Around the world, women often bear the brunt of the burden associated with a changing climate. Here, married women say they take on the majority of the work when it comes to food, while widows and single mothers are responsible for all of the labor.
“Our husbands do the clearing of the land,” Dolapo Aje says.
She and two other women, Folakemi Ayinde and Abidemi Olaoluwa, say the women do the rest of the work together.
“We do the planting together, we do the weeding together, we do the harvesting together, we and our children carry our harvest from the farm to the village, we do the cooking, fetch water, gather firewood,” Aje says. “In short, we do most of the work.”
Momodu says that the women in rural areas here have proven to have a very high level of commitment to rural entrepreneurship considering the number of hours they put into food processing alone.

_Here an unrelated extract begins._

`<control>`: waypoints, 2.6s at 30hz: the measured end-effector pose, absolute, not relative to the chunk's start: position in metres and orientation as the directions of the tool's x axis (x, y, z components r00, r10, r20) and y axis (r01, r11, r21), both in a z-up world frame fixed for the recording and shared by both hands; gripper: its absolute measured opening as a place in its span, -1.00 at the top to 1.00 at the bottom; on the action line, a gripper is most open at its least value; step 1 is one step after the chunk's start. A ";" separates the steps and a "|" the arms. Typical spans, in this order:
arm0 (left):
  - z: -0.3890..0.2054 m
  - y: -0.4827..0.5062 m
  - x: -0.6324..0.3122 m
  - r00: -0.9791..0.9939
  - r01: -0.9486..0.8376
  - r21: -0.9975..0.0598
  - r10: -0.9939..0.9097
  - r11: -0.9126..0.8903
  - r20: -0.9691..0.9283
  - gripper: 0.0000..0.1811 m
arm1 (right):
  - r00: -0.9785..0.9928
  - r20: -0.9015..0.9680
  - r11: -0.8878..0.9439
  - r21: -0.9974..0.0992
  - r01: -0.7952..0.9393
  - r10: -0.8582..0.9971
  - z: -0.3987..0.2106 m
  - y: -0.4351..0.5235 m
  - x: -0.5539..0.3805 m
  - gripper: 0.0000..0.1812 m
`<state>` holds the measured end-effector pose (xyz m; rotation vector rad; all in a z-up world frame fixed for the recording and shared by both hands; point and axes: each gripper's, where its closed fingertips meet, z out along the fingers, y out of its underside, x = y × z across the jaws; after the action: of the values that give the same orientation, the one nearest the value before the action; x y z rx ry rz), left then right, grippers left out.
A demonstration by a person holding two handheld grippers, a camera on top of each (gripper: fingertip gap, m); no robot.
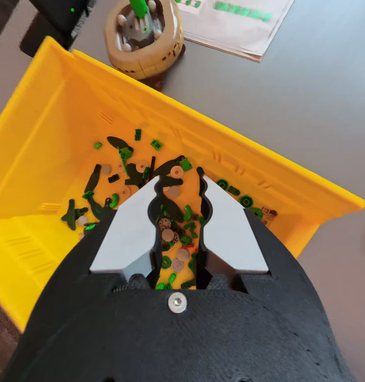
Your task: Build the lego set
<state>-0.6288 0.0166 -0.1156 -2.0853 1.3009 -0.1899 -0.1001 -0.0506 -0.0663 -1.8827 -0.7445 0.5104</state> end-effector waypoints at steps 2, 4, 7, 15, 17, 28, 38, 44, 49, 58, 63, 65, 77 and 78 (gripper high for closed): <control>-0.129 0.021 -0.625 0.466 -0.761 -0.588 -0.861 -0.273 -0.204 0.62 | 0.719 -0.006 -0.302 -0.910 0.285 0.695 -0.064 -0.052 -0.104 0.64; -0.139 0.023 -0.622 0.443 -0.763 -0.587 -0.880 -0.271 -0.169 0.62 | 0.714 0.006 -0.304 -0.903 0.305 0.700 -0.064 -0.055 -0.106 0.64; -0.145 0.025 -0.612 0.400 -0.754 -0.616 -0.904 -0.229 -0.153 0.64 | 0.717 0.005 -0.315 -0.896 0.312 0.697 -0.066 -0.059 -0.106 0.64; -0.164 0.029 -0.611 0.346 -0.795 -0.577 -0.921 -0.185 -0.181 0.68 | 0.723 0.000 -0.323 -0.894 0.309 0.691 -0.064 -0.061 -0.108 0.65; -0.163 0.031 -0.609 0.351 -0.787 -0.588 -0.919 -0.186 -0.178 0.70 | 0.721 0.005 -0.325 -0.890 0.319 0.693 -0.065 -0.061 -0.108 0.65; -0.159 0.034 -0.615 0.404 -0.758 -0.616 -0.895 -0.214 -0.186 0.89 | 0.720 -0.008 -0.332 -0.891 0.310 0.694 -0.072 -0.063 -0.108 0.66; -0.004 -0.015 -0.600 0.539 -0.421 -0.904 -0.779 0.082 -0.322 0.89 | 0.679 -0.023 -0.268 -0.928 0.259 0.734 -0.046 -0.064 -0.158 0.66; 0.064 -0.117 -0.490 0.268 -0.314 -0.776 -0.732 0.548 -0.626 0.89 | 0.251 -0.394 -0.398 -0.917 -0.038 0.884 0.028 -0.094 -0.306 0.55; 0.074 -0.150 -0.422 0.150 -0.278 -0.681 -0.670 0.677 -0.727 0.90 | -0.085 -0.613 -0.619 -0.782 -0.078 0.786 0.061 -0.120 -0.375 0.57; 0.057 -0.160 -0.378 0.045 -0.279 -0.640 -0.656 0.716 -0.753 0.89 | -0.202 -0.666 -0.685 -0.727 -0.040 0.718 0.058 -0.145 -0.384 0.66; 0.047 -0.162 -0.364 -0.008 -0.275 -0.651 -0.679 0.708 -0.734 0.89 | -0.212 -0.660 -0.667 -0.743 0.048 0.720 0.049 -0.159 -0.383 0.82; 0.044 -0.164 -0.361 -0.021 -0.271 -0.653 -0.683 0.707 -0.730 0.89 | -0.202 -0.652 -0.658 -0.751 0.044 0.731 0.047 -0.159 -0.380 0.83; 0.039 -0.147 -0.380 0.085 -0.282 -0.823 -0.841 0.494 -0.534 0.46 | 0.701 -0.240 -0.516 -0.830 0.211 0.672 -0.102 -0.046 -0.100 0.82; 0.038 -0.147 -0.379 0.076 -0.279 -0.827 -0.847 0.488 -0.526 0.47 | 0.694 -0.258 -0.516 -0.836 0.189 0.672 -0.106 -0.044 -0.098 0.83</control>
<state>-0.3786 -0.1473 0.0384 -1.0348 1.4810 -0.5675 -0.0978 -0.0441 -0.1061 -2.0607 -0.6582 0.7290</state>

He says the government should help maximize their efforts by providing good health care centers in the villages, education and the necessary capital to aid their agricultural productivity.

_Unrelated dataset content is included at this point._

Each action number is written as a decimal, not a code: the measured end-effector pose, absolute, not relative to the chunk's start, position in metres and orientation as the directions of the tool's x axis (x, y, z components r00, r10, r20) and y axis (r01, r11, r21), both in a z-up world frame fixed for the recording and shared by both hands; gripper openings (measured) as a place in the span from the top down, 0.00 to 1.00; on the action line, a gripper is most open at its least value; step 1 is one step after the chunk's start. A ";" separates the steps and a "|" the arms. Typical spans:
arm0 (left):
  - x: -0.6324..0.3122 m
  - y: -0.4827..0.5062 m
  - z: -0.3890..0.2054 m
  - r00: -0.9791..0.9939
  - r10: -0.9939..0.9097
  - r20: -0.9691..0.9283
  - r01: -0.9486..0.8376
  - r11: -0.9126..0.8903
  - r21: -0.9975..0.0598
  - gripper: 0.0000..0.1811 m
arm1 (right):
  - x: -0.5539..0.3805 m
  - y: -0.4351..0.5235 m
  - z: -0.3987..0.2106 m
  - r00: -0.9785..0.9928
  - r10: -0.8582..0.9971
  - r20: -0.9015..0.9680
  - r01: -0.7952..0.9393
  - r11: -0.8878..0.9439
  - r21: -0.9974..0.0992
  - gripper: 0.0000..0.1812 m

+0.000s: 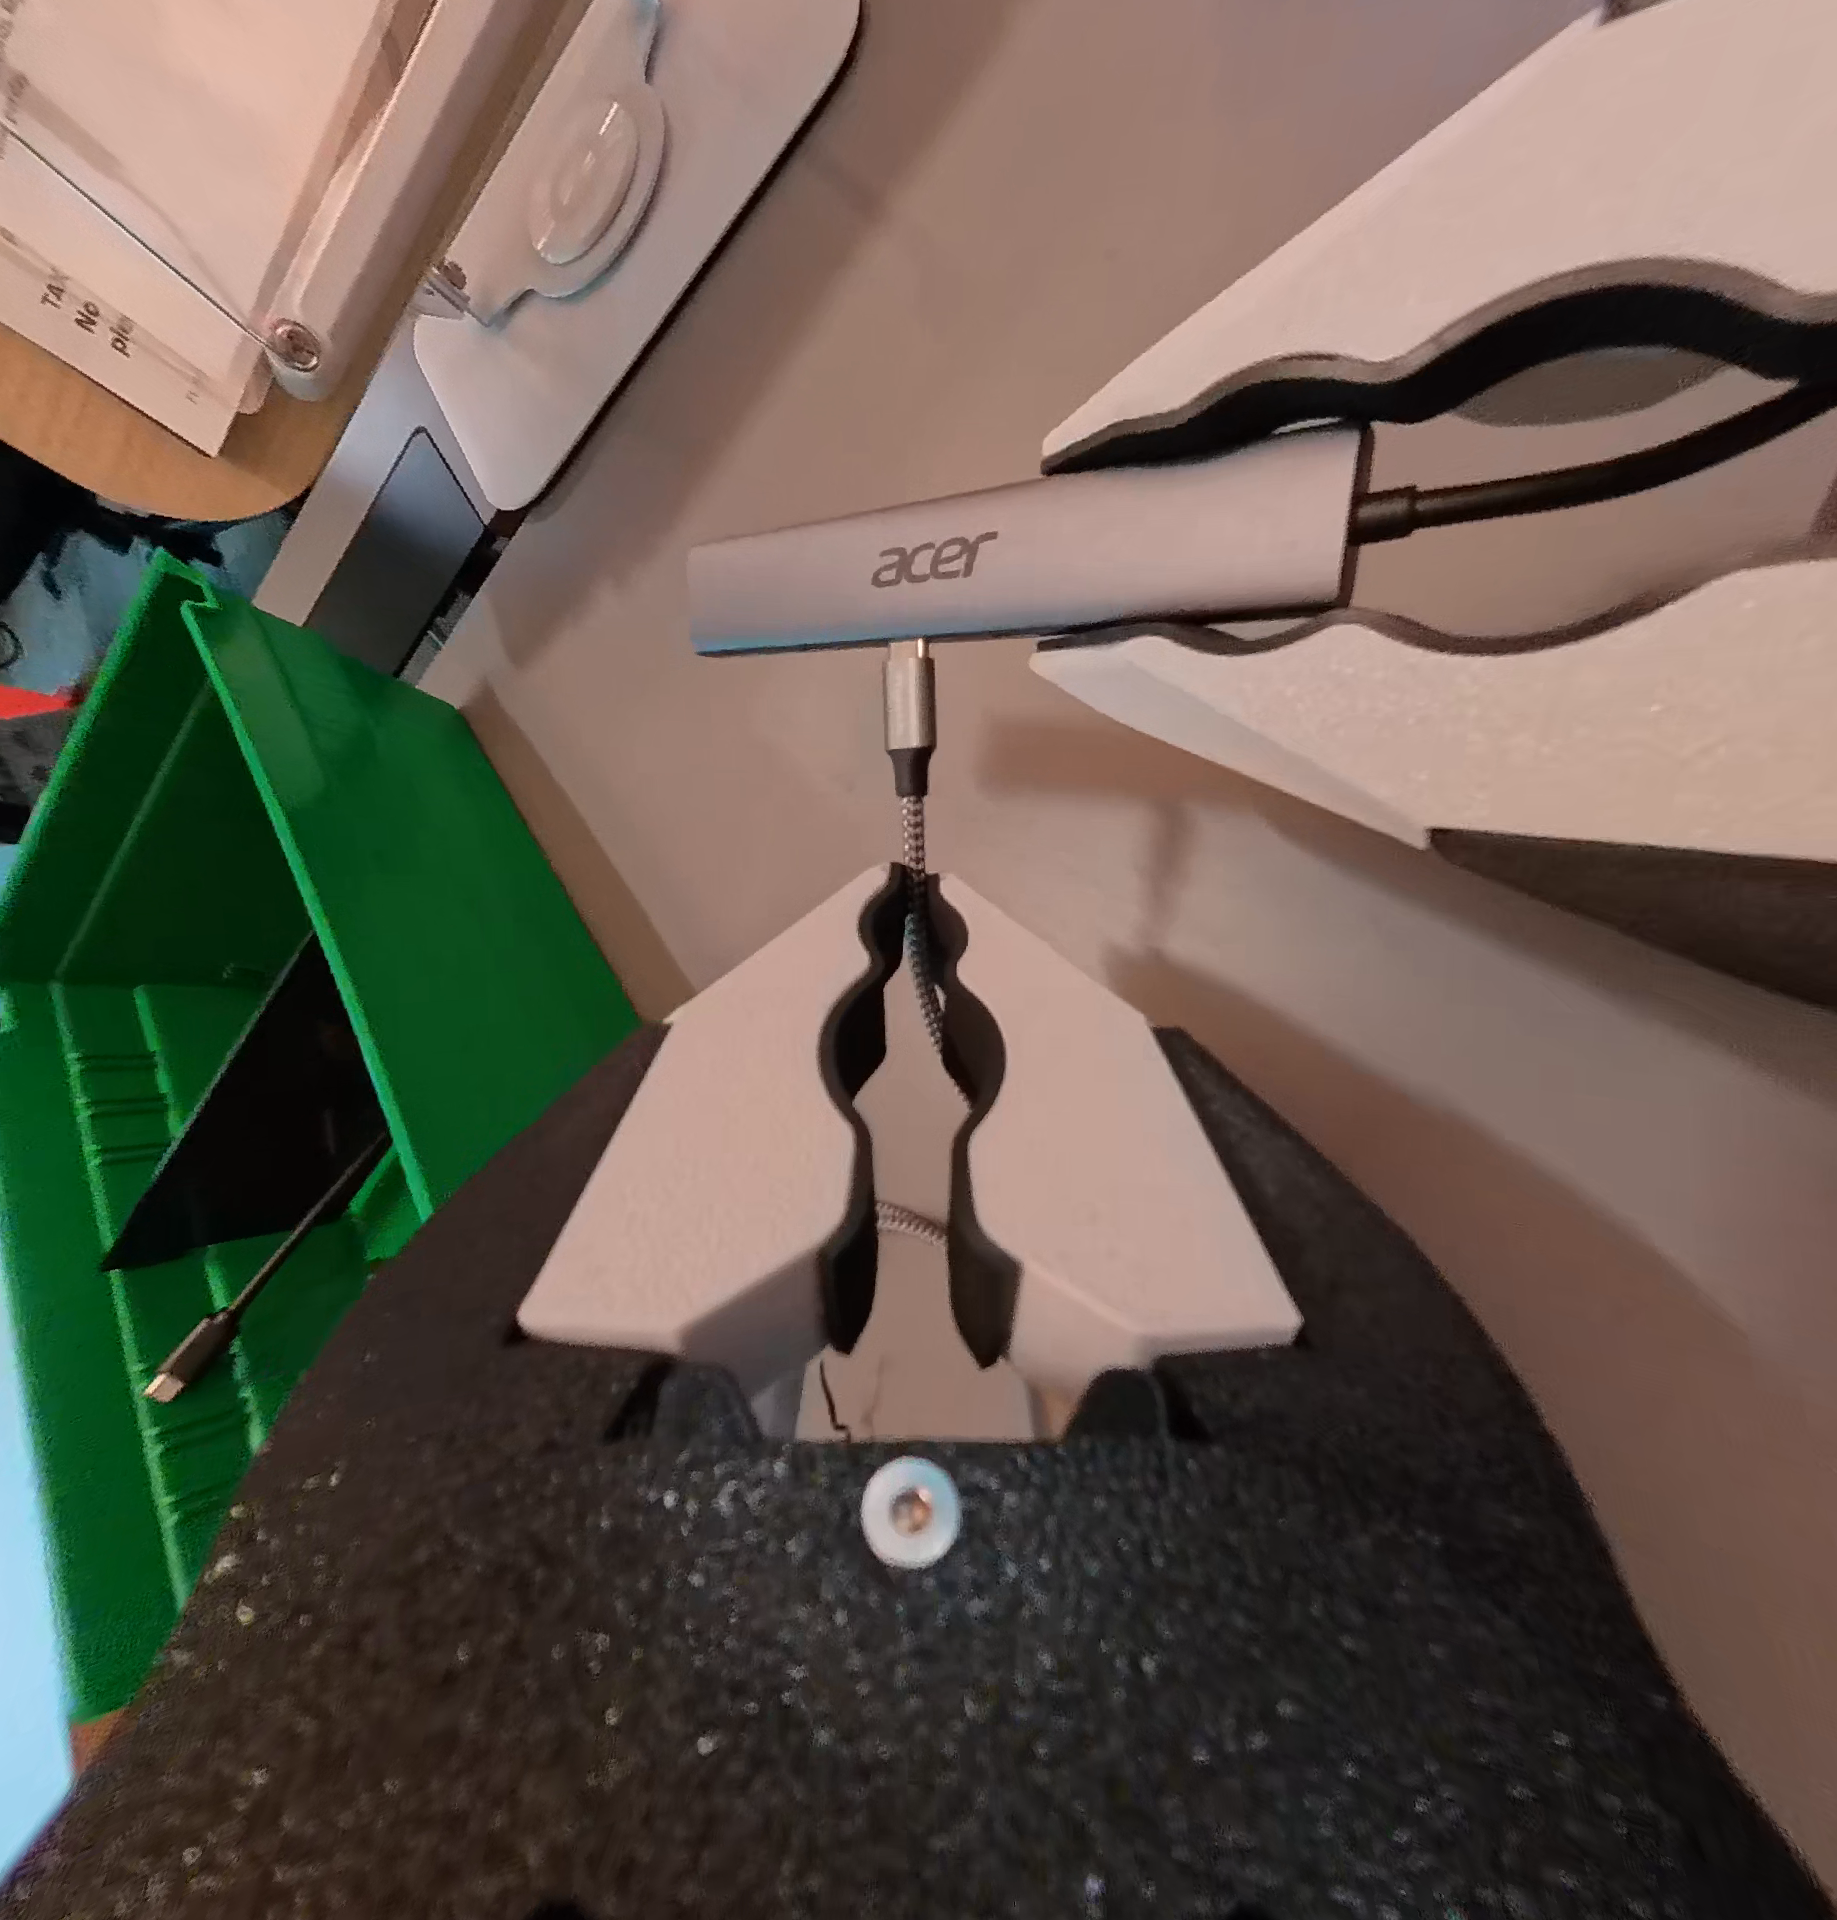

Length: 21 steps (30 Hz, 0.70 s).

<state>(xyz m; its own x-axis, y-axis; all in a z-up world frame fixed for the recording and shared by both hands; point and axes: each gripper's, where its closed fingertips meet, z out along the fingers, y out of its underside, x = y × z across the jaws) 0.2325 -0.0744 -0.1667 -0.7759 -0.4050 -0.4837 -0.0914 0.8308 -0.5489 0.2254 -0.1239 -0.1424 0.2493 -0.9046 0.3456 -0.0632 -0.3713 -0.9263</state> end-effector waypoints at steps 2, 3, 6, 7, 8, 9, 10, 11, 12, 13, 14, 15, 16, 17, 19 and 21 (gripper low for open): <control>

The government has developed pioneering schemes, such as tagging and tracking funds allocated to poverty reduction from debt relief, compulsory free basic education, conditional cash transfers to the vulnerable for social protection, and federal grants to support investment in state and local governments, according to the 2010 MDG report by the government. But it also acknowledged the need to create an enabling environment for business to help develop agriculture and expand and better coordinate social protection and poverty eradication programs.
But with Nigeria being the most populous country in Africa – home to nearly 155 million people in 2009, according to the World Bank – it is difficult for the government to help everyone, Ashaolu says.
“Climate change is expected to increase the frequency and intensity of severe weather events,” Ashaolu says. “Unfortunately, many states in Nigeria largely lack the infrastructure necessary to respond adequately to such events.”
Ashaolu says that Nigerian women need urgent help to alleviate their suffering because of climate change and called on everyone to do what they can to help. He says that individuals, nongovernmental organizations and communities should plant more trees, which check erosion, combat carbon dioxide, and provide firewood for women and children in rural areas.
Momodu says the women should also support one another.
“Women involved in rural entrepreneurship practices usually operate in isolation, not being involved in any guild association to coordinate their activities, and make representation to the appropriate quarters for help,” Momodu says. “Therefore, they should form such associations.”
Local women have their own ideas, too.
“If only we can have places to store our crops, pipe-borne water to drink, nets to protect ourselves from insects, means of transport that could go into the bush to bring our crops to our hamlets like bikes, places to process our food in affordable prices, it will alleviate our problems and we will be able to produce more food for our families,” Layoonu Amoke says.